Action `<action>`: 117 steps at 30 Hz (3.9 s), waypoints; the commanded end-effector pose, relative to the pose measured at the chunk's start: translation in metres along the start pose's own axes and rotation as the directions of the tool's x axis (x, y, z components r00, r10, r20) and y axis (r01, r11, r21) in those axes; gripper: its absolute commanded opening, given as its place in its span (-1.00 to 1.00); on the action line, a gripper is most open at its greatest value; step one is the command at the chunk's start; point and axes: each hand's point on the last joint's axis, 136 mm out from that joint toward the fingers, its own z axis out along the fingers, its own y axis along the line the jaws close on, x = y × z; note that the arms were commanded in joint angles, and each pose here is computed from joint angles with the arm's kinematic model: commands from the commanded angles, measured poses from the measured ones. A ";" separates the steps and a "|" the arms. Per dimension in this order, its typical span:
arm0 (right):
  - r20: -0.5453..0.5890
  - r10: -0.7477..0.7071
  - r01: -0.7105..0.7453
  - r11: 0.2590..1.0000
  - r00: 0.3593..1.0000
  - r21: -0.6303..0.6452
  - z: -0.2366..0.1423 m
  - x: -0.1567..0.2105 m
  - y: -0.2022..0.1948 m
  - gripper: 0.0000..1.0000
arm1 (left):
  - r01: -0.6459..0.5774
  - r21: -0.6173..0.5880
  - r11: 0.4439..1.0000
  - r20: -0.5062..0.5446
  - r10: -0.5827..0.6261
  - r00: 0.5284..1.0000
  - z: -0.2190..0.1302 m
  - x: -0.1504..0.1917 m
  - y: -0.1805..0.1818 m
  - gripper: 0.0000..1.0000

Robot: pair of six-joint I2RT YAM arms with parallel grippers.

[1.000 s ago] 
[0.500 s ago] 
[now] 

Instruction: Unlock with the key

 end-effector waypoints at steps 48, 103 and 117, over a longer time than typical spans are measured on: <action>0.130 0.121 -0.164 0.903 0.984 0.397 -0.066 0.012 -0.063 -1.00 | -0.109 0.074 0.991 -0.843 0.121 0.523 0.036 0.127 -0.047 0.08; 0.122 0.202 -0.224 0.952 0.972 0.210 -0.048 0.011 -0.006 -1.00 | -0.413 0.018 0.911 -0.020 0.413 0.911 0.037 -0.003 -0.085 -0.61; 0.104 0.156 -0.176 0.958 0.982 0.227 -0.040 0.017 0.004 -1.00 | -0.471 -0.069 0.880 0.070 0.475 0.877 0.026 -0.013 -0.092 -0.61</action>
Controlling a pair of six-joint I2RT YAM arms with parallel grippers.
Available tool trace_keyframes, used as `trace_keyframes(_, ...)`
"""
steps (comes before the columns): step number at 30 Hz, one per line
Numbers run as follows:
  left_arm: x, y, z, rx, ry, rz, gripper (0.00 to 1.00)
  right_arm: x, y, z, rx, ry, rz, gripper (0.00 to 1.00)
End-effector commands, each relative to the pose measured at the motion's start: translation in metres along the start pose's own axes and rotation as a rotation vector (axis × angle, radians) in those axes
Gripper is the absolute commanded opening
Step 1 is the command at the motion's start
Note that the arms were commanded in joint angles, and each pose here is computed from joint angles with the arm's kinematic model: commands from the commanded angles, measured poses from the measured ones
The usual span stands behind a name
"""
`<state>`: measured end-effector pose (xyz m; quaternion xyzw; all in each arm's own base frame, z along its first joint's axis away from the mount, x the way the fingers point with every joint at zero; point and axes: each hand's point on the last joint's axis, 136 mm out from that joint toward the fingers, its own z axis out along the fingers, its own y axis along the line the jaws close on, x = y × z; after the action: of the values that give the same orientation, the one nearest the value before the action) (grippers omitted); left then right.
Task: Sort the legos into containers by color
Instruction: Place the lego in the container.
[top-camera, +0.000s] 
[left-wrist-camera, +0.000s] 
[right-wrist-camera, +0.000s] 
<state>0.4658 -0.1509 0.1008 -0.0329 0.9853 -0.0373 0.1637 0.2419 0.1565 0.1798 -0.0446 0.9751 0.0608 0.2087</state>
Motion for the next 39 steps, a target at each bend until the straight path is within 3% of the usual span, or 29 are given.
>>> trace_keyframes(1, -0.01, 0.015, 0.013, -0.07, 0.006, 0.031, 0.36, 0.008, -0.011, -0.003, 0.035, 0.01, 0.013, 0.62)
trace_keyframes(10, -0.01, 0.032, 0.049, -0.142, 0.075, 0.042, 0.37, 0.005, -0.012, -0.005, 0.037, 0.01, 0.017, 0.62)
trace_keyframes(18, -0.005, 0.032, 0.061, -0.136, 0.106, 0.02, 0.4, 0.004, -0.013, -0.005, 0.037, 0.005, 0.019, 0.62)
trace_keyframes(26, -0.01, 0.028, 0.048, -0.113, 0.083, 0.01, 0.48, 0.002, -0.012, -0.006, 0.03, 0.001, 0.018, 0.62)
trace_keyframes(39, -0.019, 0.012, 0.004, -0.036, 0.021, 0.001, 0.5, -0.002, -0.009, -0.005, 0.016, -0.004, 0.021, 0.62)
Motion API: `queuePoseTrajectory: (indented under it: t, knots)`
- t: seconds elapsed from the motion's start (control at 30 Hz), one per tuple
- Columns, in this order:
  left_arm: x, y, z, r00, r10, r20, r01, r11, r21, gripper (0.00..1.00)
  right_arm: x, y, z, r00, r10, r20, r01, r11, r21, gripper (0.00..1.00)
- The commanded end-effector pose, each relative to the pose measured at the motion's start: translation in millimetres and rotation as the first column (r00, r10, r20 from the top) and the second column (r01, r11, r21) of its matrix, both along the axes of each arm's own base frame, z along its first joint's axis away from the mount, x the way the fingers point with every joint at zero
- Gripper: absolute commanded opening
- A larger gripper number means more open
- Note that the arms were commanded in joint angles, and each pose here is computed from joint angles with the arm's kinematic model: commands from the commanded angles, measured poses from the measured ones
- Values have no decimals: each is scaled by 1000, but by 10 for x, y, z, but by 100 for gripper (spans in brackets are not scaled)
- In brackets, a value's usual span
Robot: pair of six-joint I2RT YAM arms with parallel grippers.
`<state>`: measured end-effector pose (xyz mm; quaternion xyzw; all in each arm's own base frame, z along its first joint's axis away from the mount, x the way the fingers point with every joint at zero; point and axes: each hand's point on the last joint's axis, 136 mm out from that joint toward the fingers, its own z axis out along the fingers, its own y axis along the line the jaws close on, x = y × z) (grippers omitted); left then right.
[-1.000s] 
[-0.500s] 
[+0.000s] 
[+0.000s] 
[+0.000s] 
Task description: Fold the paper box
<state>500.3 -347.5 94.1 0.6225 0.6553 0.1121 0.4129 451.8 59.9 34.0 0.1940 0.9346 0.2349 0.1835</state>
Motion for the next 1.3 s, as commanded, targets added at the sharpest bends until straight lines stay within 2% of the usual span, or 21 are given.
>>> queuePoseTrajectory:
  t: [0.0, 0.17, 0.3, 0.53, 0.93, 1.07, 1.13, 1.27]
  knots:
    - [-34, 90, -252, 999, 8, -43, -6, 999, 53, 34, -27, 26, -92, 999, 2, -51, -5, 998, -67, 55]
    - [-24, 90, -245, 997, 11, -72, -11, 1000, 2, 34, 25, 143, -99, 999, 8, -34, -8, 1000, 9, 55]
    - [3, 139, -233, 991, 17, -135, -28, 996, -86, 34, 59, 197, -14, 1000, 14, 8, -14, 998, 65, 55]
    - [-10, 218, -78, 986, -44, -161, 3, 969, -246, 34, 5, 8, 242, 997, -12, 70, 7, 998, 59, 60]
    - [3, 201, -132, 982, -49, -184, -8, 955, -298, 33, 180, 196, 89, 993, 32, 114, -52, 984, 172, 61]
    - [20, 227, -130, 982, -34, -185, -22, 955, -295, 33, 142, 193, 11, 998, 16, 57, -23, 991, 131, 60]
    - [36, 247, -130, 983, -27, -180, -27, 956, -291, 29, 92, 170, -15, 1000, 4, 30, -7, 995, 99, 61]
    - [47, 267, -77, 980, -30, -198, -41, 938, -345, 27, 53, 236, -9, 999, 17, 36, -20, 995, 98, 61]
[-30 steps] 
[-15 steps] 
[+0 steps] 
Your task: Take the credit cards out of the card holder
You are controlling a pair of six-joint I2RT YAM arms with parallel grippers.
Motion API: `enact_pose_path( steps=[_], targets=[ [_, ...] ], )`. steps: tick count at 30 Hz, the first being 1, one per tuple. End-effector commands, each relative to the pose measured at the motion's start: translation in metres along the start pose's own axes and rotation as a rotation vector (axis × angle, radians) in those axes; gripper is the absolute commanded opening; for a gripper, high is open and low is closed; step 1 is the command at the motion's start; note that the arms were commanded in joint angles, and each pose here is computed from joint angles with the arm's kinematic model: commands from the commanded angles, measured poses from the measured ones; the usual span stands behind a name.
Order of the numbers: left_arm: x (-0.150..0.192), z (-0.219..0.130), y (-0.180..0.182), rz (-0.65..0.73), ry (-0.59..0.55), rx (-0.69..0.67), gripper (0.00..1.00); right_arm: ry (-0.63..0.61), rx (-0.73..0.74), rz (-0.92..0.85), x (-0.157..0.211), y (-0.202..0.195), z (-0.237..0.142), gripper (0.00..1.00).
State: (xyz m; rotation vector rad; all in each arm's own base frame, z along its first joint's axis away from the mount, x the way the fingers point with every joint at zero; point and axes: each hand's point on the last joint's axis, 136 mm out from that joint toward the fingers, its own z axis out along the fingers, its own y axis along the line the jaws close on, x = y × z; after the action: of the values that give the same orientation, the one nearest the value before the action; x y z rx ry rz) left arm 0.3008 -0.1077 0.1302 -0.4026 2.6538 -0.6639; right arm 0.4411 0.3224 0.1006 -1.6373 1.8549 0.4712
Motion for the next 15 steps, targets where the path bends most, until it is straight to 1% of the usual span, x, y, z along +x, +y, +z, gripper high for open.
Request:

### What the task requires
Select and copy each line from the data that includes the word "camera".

### Answer space
[top-camera, +0.000s] 
[left-wrist-camera, +0.000s] 
[right-wrist-camera, +0.000s] 

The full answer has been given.